Students organized a demonstration in front of the board in the midst of President James H. Ammons’ proposal on Thursday to restructure the university.
The protest organizers were a part of a student-led movement called Grand Theft Education. The group consists of students Makhicia Brooks, Carly Jackson, Jordan Hadley, Reamonn Soto, Brittney Jacobs, Chasity Jones and Ciara Taylor.
Among the organizers was Ciara Taylor who spoke during the Board of Trustees meeting.
“The purpose of this protest was to oppose the irresponsible budget cuts and changes to education through president Ammons restructuring plan,” Taylor said.
Taylor believes that student’s lack of attendance during the protest was a result of the group not being able to reach many students in the short amount of time they had to organize the meeting.
Sunsera Music, 19, a sophomore English education student from Orlando, was able to make the protest and felt as if she was making a true difference.
“I attended because FAMU is very important to me and everything that goes on, I feel like the students need to be aware of,” Music said.
Music’s program, like 23 others, was approved to be cut since being tagged as low productive.
“I feel like you don’t cut English education because education is the basis of our very existence and you can’t do anything if you don’t know how to read or write properly. So you can’t function in society,” Music said. “We need to keep English education; as a matter of fact we need to boost it, we need to get more people coming in.”
But despite Music’s argument, like countless others, the plans were sought through and finalized on Thursday. However, the battle rages on for students as they fight to save their programs.
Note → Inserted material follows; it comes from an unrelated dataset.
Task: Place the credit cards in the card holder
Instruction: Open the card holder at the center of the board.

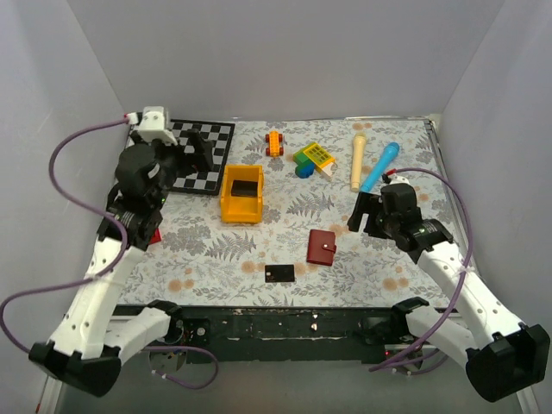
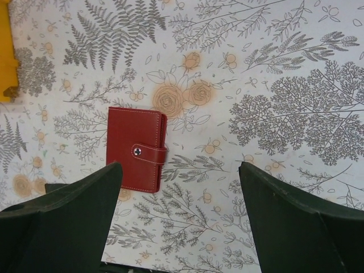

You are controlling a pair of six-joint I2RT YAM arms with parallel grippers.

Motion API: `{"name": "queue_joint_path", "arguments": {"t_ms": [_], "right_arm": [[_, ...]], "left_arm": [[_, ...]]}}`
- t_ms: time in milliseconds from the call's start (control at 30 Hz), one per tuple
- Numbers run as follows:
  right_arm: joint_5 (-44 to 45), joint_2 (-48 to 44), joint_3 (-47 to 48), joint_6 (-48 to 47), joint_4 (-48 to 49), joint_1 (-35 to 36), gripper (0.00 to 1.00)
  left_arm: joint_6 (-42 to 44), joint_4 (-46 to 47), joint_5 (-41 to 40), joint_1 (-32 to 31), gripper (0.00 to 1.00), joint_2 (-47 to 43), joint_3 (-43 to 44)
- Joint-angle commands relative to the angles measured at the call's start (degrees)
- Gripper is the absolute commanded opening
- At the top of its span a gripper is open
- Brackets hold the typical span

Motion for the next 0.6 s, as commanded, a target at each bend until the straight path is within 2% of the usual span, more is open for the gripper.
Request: {"name": "queue_joint_path", "arguments": {"t_ms": [0, 67, 133, 300, 367, 467, 567], "right_arm": [[2.96, 1.38, 0.02, -0.1, 0.94, 0.33, 0.93], [3.04, 2.35, 1.25, 0.42, -0.81, 0.76, 0.92], [3.22, 3.58, 2.31, 0.6, -2.04, 2.08, 0.92], [2.6, 6.13, 4.15, 3.84, -4.15, 4.1, 0.9], [1.99, 6.4, 4.16, 5.34, -4.6, 4.63, 0.88], [1.64, 6.31, 3.98, 6.92, -4.69, 5.6, 0.87], [1.02, 6.84, 3.81, 7.02, -4.42, 6.47, 0.85]], "left_arm": [[-1.15, 8.56, 3.73, 2.15, 0.98, -3.8, -5.73], [-1.31, 6.37, 10.3, 1.62, 0.98, -3.63, -4.41], [-2.1, 6.27, 15.51, -2.05, 0.98, -3.28, -4.67], [-7.63, 8.63, 9.64, -19.36, 0.98, 1.72, -9.58], [-12.45, 11.35, 9.02, -22.89, 0.98, 3.75, -13.61], [-20.19, 20.4, 13.14, -24.83, 0.94, 6.64, -20.65], [-21.71, 22.97, 11.41, -29.83, 0.91, 12.26, -21.46]]}}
“Many students weren’t aware of what exactly the plan entailed prior to the protest and now they are asking questions,” Taylor said. “This is only the beginning of many more protests to come.”
Brandon Mitchell, 19, a third-year business administration student from Jacksonville, Fla., thinks that students need to start getting informed and start paying attention to what’s going on around them, so not only do they see but they understand.
“Students need to utilize something that they’ve had since they’ve been here but haven’t been utilizing which is their voice and they need to tighten up as a whole,” Mitchell said. “I think right now, we’re just aggravated about what’s going on campus with the re-tooling. We’re aggravated about the budget cuts and all the money getting cut by the governor, but we’re not tired.”
Mitchell said that in order for the student body’s voice to be heard, more has to be done to show that they mean business.
“We got to do more. I don’t think as though the administration is taking us seriously and I don’t think the governor is taking his people seriously, so we have to do more so that they can understand our message,” Mitchell said.
Grand Theft Education stresses the importance of student involvement in this issue.
“No one is going to fight for us,” Taylor said. “If we want a proper education, we have to take it. No one is going to hand it to us anymore.”
A town hall meeting will be held today at B.L. Perry in room 101 from 8 p.m. to 11 p.m., to further discuss he issue and what can be done to help.